Commonly used libraries include:

- numpy
- pandas
- scikit-learn
- matplotlib
- seaborn
- jupyter

## NumPy

[NumPy](https://numpy.org/doc/stable/user/whatisnumpy.html) is the fundamental package for scientific computing in Python. At the core of the NumPy package, is the `ndarray` object. This encapsulates *n*-dimensional arrays of homogeneous data types, with many operations being performed in compiled code for performance.

[Basically](https://numpy.org/doc/stable/user/quickstart.html), NumPy’s main object is the homogeneous multidimensional array. It is a table of elements (usually numbers), all of the same type, indexed by a tuple of non-negative integers. In NumPy dimensions are called *axes*.

- `[1, 2, 1]` has one axis
  - that axis has a length of 3
- `[[1, 0, 0], [0, 1, 2]]` has two axes
  - the 1st axis has a length of 2
  - the 2nd axis has a length of 3

In [2]:
import numpy as np

In [15]:
# one-dimentional array
a1 = np.array([1, 2, 1])
assert a1.ndim == 1                 # has one axis
assert a1.shape == (3,)             # that axis has a length of 3
assert a1.dtype.name == 'int64'     # the type of elements is int64

In [14]:
# two-dimentional array
a2 = np.array([
    [1.0, 0, 0],
    [0, 1, 2]
])
assert a2.ndim == 2                 # has two axes
assert a2.shape == (2, 3)           # the 1st axis has a length of 2, the 2nd 3
assert a2.dtype.name == 'float64'   # the type of elements is float64

## pandas

[pandas](https://pandas.pydata.org/docs/getting_started/overview.html) aims to be the fundamental high-level building block for doing practical, real-world data analysis in Python.

- tabular data with heterogeneously-typed columns, as in an SQL table
- ordered or unordered time series data
- arbitrary matrix data with row and column labels

The two primary data structures of pandas, `Series` (1-dimensional) and `DataFrame` (2-dimensional), handle the vast majority of typical use cases in finance, statistics, social science, and many areas of engineering.

To load the pandas package and start working with it, import the package as shown below. The community agreed alias for pandas is `pd`.

In [16]:
import pandas as pd

When using the *N*-dimensional array (`ndarray`s) to store 2- and 3-dimensional data, a burden is placed on the user to consider the orientation of the data set when writing functions; axes are considered more or less equivalent.

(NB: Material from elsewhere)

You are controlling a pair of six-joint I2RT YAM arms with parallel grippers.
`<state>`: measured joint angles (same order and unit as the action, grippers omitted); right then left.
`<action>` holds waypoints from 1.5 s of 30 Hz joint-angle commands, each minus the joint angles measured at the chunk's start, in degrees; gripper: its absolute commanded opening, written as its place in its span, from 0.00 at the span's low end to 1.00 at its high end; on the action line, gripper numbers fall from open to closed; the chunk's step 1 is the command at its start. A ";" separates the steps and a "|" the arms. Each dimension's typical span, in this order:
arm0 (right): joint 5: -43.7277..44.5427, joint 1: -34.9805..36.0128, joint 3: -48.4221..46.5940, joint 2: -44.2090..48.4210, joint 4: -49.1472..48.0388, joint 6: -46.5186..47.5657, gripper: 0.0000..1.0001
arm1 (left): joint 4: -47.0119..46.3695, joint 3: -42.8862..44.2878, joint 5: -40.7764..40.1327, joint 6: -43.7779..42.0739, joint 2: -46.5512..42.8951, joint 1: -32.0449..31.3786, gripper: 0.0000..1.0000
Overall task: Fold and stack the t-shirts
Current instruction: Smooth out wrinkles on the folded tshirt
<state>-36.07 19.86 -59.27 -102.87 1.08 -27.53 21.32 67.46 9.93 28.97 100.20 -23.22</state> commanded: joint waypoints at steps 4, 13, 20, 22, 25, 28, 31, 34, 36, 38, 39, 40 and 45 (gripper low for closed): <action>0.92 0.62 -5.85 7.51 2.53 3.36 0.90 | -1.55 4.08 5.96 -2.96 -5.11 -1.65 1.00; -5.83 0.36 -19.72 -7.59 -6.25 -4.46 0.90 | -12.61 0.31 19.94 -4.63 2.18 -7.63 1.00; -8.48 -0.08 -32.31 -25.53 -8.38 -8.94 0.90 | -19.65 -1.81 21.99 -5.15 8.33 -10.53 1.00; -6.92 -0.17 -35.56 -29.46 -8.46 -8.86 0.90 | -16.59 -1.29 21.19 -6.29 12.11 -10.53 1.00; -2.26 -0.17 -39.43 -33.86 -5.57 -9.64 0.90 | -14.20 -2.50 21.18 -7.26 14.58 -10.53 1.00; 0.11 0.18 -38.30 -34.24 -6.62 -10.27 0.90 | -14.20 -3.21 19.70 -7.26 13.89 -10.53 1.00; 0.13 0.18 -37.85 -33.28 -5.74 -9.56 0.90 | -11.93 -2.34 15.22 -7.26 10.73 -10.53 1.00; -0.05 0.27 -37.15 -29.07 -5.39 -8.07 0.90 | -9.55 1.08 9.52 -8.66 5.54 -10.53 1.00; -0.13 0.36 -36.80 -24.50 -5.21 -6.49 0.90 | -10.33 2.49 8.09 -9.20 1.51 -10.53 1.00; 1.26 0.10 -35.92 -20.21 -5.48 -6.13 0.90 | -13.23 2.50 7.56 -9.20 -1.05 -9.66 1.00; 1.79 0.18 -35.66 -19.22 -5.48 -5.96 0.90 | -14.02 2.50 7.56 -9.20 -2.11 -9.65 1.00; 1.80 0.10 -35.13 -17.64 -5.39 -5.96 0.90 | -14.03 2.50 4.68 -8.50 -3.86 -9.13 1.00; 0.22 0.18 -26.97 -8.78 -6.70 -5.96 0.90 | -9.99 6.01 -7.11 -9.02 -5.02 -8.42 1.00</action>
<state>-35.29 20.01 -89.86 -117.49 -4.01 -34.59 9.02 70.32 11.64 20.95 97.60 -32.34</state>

In pandas, the axes are intended to lend more semantic meaning to the data; i.e., for a particular data set, there is likely to be a “right” way to orient the data. The goal, then, is to reduce the amount of mental effort required to code up data transformations in downstream functions.

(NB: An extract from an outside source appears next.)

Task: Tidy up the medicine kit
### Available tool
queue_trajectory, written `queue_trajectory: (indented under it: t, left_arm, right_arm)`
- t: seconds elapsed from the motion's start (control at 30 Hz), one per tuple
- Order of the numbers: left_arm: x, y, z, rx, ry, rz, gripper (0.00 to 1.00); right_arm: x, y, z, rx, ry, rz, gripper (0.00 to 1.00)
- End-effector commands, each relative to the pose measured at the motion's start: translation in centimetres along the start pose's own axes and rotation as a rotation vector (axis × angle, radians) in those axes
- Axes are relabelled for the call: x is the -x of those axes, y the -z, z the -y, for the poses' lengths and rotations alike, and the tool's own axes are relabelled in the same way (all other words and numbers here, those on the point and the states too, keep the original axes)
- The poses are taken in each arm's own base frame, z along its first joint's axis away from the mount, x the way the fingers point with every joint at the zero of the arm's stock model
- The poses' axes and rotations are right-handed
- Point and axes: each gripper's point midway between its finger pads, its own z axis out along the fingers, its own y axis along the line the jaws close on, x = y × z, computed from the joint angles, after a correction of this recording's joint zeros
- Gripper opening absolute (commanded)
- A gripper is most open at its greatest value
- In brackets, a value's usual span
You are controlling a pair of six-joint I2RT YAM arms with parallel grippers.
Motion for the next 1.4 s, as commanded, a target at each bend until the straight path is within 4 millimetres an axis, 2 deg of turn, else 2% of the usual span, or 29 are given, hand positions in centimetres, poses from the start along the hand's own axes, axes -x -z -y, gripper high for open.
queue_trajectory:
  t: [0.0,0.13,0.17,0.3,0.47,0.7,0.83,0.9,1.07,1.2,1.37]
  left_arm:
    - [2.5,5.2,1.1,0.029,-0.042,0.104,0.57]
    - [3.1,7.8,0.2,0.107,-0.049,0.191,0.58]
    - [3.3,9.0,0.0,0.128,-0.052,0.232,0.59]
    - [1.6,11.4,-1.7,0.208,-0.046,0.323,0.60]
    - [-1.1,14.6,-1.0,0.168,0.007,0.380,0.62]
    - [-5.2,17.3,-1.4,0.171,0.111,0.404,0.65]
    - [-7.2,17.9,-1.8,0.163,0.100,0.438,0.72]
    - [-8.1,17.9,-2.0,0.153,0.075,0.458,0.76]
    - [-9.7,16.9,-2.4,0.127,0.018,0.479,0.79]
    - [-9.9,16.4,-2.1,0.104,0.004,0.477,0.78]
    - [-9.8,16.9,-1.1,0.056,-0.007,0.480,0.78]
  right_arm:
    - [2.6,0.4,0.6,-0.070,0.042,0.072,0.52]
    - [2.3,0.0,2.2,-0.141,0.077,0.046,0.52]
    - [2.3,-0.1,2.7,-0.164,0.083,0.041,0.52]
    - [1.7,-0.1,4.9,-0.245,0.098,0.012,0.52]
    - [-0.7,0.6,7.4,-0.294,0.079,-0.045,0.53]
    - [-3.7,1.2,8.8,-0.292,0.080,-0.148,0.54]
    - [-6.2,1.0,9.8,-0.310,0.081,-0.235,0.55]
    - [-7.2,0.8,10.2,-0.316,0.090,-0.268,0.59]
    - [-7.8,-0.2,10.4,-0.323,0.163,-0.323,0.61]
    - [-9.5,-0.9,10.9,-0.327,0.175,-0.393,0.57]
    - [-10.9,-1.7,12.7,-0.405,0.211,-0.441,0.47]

The following [code](https://pandas.pydata.org/docs/getting_started/intro_tutorials/01_table_oriented.html) creates a `DataFrame` from a Python dictionary of lists, where the dictionary keys will be used as column headers and the values in each list as columns of the `DataFrame`.

In [17]:
titanic = pd.DataFrame({
    "Name": [
        "Braund, Mr. Owen Harris",
        "Allen, Mr. William Henry",
        "Bonnell, Miss. Elizabeth",
    ],
    "Age": [22, 35, 58],
    "Sex": ["male", "male", "female"],
})
titanic

Unnamed: 0,Name,Age,Sex
0,"Braund, Mr. Owen Harris",22,male
1,"Allen, Mr. William Henry",35,male
2,"Bonnell, Miss. Elizabeth",58,female


When you're just interested in working with the data in the column `Age`, specify the column by the label. The result is a pandas `Series`.

In [18]:
titanic["Age"]

0    22
1    35
2    58
Name: Age, dtype: int64